Bemain imbang tanpa gol di babak pertama dan kedua. Bermain imbang di babak tambahan, kemudian berharap untuk adu penalti. Dalam adu penalti Lionel Messi menjadi penendang terakhir bagi Argentina dan keluar sebagai pahlawan, setelah sebelumnya penendang terakhir dari Jerman melambung tinggi ke atas gawang, atau justru ditepis.
Mungkin juga peluang emas Messi di menit 46 yang berhasil lolos dari jebakan offsides dan tinggal berhadapan satu lawan satu dengan Manuel Neuer bisa berbuah manis.
Sayangnya dua cerita tersebut hanya sebuah impian rakyat pendukung Albiceleste di Final Piala Dunia 2014, dan Messi gagal mengkudeta Diego Armando Maradona sebagai Tuhan sepak bola Argentina yang baru.
Ia berangkat ke Barcelona saat berusia 13 tahun untuk melakukan sebuah perawatan hormon demi pertumbuhan dirinya. Badannya terlalu kecil, apalagi bila dibandingkan dengan Gerard Pique. Saat itu ukuran tubuhnya hanya sekitar lima sampai tujuh kaki, sehingga dijuluki Flea.
Namun itu dulu, kini Lionel Messi dirinya tumbuh menjadi manusia sepak bola yang hampir sempurna, kalau saja kemarin ia dan rekan-rekannya mampu mempersembahkan juara dunia untuk ketiga kalinya bagi negara yang menganggap sepak bola adalah sebuah agama, Argentina.

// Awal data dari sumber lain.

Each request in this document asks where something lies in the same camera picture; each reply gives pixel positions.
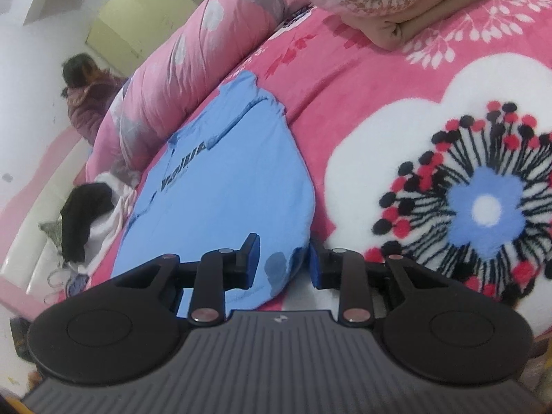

Empat kali, Messi dinobatkan sebagai pemain terbaik dunia. Dia telah memenangkan tiga kejuaraan Eropa bersama Barcelona. Beberapa menganggapnya sebagai pemain terbesar sepanjang masa. Semakin berat beban emosional Messi ketika ia gagal melakukan seperti apa yang dilakukan Maradona lakukan di tahun 1986.
"Messi adalah St Peter, tapi Maradona adalah Tuhan," kata Mariano Capretti, yang keluarganya memiliki sebuah pabrik pakaian di Buenos Aires.
Tidak adil rasanya bila membandingkan Mardona dan Messi. Dari era-nya saja kedua pemain setidaknya berjarak sekitar 20 tahun. Bagi penikmat di era Maradona, tentu akan menganggap Maradona lebih hebat, begitu juga sebaliknya.
Di mata sebagian orang, khususnya kaum muda di Argentina, yang belum lahir ketika Maradona dalam kemuliaan-Nya, Messi telah menjadi sosok yang dihormati.
"Messi empat kali pemain terbaik dunia tahun ini. Jika Messi memenangkan Piala Dunia, ia akan menjadi pemain terbaik sepanjang masa. Maradona terkenal di seluruh dunia, tetapi beberapa orang tidak menyukainya. Saya tidak tahu siapa saja yang tidak suka Messi." kata Ivan Ramadhan, pemuda asal Argentina seperti dikutip dari nytimes.com
Kemudian masih banyak hal yang harus dikaji lebih dalam untuk membandingkan apple to apple antara Maradona dan Messi. Misalnya, torehan gelar, torehan gol atau soal kehidupan kedua pemain misalnya.
Atau juga bagaimana pengaruhnya antara kedua pemain dalam sebuah tim. Pelatih Alejandro Sabella pernah menyebutkan kalau "Messi bagai air di padang pasir."
Atau juga gelandang Argentina, Javier Mascherano yang bilang kalau "Dia memberi kita ilusi, membuat kita percaya bahwa kita bisa menjadi juara. Dia dari luar angkasa."
Di luar itu semua perdebatan panjang tentang siapa lebih hebat antara sang senior dan si junior tidaklah habis dalam satu malam. Semuanya tergantung Anda melihat dari kacamata mana.